▸ Work task
Copy exactly, please, the lines of the data from its start through the line containing "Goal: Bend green".

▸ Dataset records
* * * * *
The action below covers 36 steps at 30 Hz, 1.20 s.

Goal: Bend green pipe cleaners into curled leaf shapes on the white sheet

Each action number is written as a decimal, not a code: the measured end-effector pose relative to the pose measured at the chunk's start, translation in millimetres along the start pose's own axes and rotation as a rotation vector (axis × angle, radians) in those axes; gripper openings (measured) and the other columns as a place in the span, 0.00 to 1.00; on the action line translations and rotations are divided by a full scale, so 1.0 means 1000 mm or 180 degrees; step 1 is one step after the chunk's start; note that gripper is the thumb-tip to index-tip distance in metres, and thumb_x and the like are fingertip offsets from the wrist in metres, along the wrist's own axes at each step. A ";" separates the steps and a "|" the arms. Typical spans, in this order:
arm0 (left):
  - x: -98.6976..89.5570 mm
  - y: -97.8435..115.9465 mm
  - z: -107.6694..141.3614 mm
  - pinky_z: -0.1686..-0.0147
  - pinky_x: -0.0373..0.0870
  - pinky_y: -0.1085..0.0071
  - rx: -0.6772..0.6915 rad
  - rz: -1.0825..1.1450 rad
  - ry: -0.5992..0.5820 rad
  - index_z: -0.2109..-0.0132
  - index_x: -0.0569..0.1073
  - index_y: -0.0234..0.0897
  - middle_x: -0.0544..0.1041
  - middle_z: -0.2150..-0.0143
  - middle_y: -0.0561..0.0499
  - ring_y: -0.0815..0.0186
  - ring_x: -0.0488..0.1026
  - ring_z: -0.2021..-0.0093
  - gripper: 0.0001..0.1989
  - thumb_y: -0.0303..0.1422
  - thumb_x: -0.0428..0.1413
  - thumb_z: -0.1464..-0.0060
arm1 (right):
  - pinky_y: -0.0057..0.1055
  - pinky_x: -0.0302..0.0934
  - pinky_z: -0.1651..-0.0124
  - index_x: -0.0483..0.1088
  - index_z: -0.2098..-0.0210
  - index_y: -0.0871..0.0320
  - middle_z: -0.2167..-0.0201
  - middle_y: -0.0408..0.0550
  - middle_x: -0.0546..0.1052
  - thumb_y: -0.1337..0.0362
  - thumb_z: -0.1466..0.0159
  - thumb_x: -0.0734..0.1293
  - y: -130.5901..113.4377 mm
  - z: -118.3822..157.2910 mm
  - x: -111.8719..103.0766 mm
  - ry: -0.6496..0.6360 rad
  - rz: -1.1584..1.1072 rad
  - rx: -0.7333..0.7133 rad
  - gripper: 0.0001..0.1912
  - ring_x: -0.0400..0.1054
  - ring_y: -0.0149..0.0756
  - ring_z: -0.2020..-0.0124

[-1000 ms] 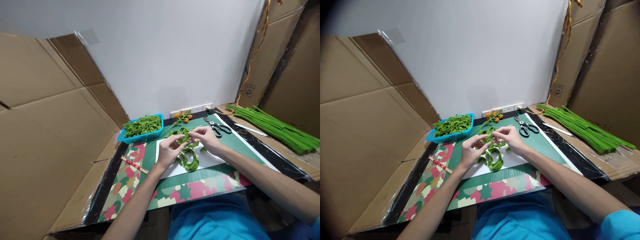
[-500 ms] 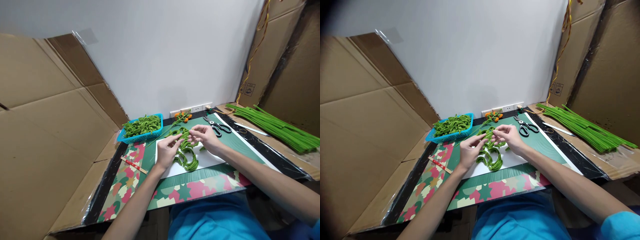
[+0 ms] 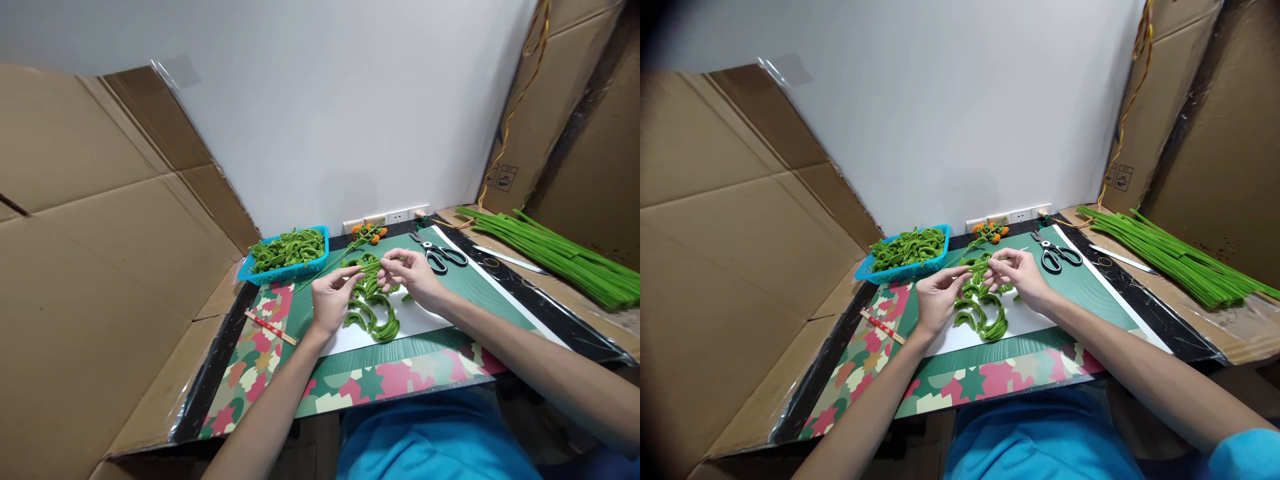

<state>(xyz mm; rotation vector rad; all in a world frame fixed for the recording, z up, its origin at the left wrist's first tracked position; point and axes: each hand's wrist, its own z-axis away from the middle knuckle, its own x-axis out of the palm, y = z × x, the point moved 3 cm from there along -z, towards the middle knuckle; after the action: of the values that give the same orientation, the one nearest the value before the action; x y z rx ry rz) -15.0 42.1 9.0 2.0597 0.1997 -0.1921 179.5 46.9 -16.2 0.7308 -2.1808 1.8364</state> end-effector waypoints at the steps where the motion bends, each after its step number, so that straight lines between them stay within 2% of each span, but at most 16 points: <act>1: 0.000 0.000 0.000 0.79 0.68 0.72 0.0027 -0.0031 0.0002 0.59 0.87 0.40 0.85 0.69 0.49 0.69 0.71 0.80 0.10 0.39 0.70 0.47 | 0.30 0.75 0.72 0.75 0.65 0.59 0.73 0.47 0.82 0.51 0.44 0.82 -0.001 0.000 0.000 -0.0009 0.0004 -0.0028 0.21 0.78 0.35 0.74; 7: -0.002 0.002 0.002 0.76 0.72 0.71 0.0297 -0.0184 -0.0043 0.58 0.88 0.42 0.86 0.65 0.49 0.68 0.74 0.78 0.09 0.39 0.69 0.44 | 0.26 0.70 0.76 0.75 0.67 0.59 0.75 0.47 0.81 0.53 0.44 0.82 -0.007 0.002 0.000 -0.0026 0.0011 -0.0019 0.19 0.74 0.32 0.78; 20: -0.003 -0.001 0.004 0.73 0.76 0.70 0.0394 -0.0191 0.0064 0.57 0.88 0.43 0.87 0.64 0.49 0.66 0.78 0.75 0.08 0.37 0.67 0.42 | 0.27 0.69 0.76 0.75 0.67 0.59 0.75 0.47 0.82 0.54 0.44 0.81 -0.008 0.005 0.005 -0.0008 -0.0053 -0.0009 0.18 0.74 0.33 0.79; 31: -0.001 0.004 0.005 0.74 0.74 0.71 0.0447 -0.0333 0.0098 0.58 0.88 0.42 0.86 0.65 0.49 0.67 0.76 0.77 0.09 0.39 0.66 0.41 | 0.29 0.72 0.74 0.75 0.67 0.59 0.75 0.48 0.82 0.54 0.44 0.81 -0.010 0.005 0.006 0.0071 -0.0071 -0.0098 0.18 0.75 0.34 0.78; 36: -0.003 0.005 0.006 0.78 0.70 0.73 0.0298 -0.0314 0.0142 0.58 0.87 0.40 0.84 0.70 0.50 0.68 0.76 0.79 0.11 0.41 0.68 0.43 | 0.29 0.71 0.75 0.76 0.66 0.58 0.74 0.47 0.82 0.53 0.41 0.80 -0.011 0.006 0.006 -0.0126 0.0222 -0.0176 0.17 0.75 0.34 0.77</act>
<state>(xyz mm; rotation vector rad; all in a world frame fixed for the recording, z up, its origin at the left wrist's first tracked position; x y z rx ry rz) -17.5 34.3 11.1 2.1501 0.3257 -0.2198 180.4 38.9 -5.2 0.6940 -2.3001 1.8007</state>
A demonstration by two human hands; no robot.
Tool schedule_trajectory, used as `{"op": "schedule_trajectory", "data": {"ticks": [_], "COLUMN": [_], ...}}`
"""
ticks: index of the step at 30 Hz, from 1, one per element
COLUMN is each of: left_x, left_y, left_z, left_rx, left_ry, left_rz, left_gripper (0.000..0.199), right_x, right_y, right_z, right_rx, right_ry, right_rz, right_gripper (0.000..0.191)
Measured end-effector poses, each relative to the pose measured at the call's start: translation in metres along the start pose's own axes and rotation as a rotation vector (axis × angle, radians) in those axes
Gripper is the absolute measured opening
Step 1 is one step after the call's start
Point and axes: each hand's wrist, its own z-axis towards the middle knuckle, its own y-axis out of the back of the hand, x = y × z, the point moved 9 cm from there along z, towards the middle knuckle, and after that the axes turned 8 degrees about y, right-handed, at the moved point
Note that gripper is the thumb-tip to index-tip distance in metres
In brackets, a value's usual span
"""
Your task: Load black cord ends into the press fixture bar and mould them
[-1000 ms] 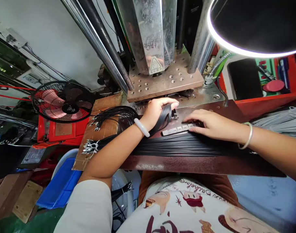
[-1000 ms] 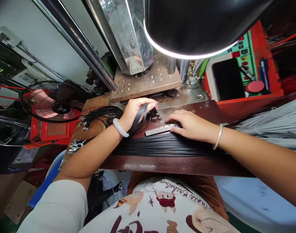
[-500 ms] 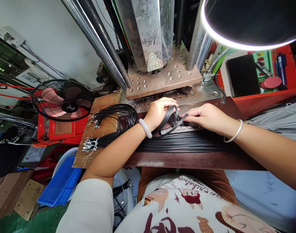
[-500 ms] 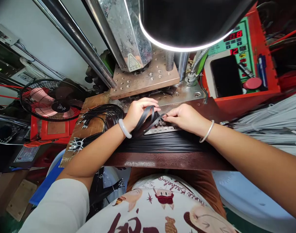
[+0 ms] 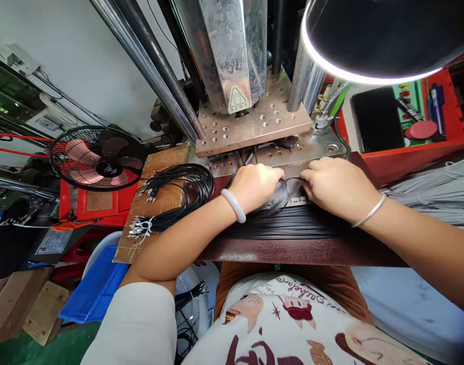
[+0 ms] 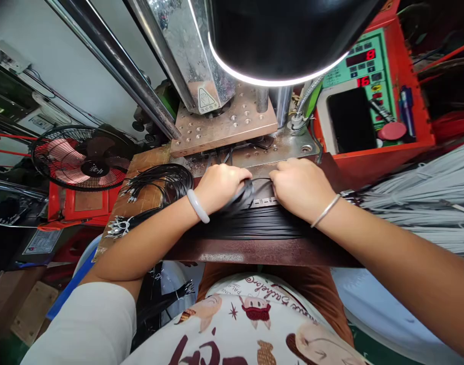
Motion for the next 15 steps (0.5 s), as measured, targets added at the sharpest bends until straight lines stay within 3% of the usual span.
{"op": "schedule_trajectory", "data": {"ticks": [2,5,8,11,15], "left_x": [-0.012,-0.019,-0.004,0.007,0.010], "left_y": [0.006,0.004,-0.019,-0.033,-0.018], "left_z": [-0.012,-0.026,-0.025,-0.023,-0.033], "left_rx": [-0.115,-0.272,-0.246,-0.207,-0.348], "left_ry": [-0.026,-0.103,-0.030,0.021,-0.023], "left_rz": [-0.004,-0.202,-0.302,-0.366,-0.593], "left_gripper": [0.025,0.029,0.030,0.031,0.030], "right_x": [-0.002,0.002,0.008,0.012,0.021], "right_y": [0.006,0.012,0.012,0.012,0.016], "right_z": [-0.010,-0.023,-0.032,-0.036,-0.038], "right_rx": [-0.048,-0.181,-0.266,-0.303,-0.333], "right_ry": [-0.006,0.056,0.099,0.101,0.138], "right_rz": [-0.018,0.355,0.636,0.630,0.458], "right_gripper": [0.024,0.023,0.023,0.021,0.023]}}
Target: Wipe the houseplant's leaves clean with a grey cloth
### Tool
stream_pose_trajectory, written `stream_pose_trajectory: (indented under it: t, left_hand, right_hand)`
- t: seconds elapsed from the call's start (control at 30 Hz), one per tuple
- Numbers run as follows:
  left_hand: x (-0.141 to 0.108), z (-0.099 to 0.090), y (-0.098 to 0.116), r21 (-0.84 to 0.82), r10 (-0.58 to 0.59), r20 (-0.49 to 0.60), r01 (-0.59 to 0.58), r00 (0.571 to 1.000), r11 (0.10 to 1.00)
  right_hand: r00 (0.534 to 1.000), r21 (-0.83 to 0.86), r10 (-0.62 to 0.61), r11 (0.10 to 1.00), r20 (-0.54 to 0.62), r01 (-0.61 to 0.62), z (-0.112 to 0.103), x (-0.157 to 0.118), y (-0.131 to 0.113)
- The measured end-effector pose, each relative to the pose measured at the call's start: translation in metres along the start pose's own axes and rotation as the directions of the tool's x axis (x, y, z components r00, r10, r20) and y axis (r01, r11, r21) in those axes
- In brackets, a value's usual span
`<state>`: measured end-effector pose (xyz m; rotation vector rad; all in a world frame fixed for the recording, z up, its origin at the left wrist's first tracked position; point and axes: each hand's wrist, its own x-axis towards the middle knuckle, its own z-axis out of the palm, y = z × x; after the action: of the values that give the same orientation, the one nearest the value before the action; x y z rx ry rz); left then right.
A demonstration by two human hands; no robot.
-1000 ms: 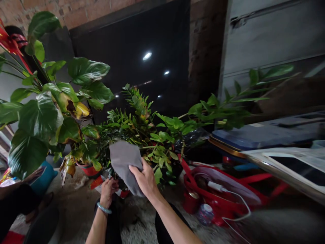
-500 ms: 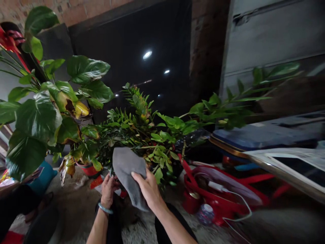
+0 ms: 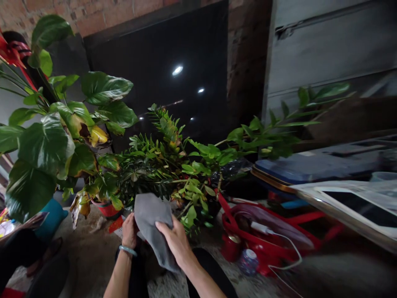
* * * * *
▸ Exercise solution
The action below covers 36 steps at 30 Hz, 1.20 s.

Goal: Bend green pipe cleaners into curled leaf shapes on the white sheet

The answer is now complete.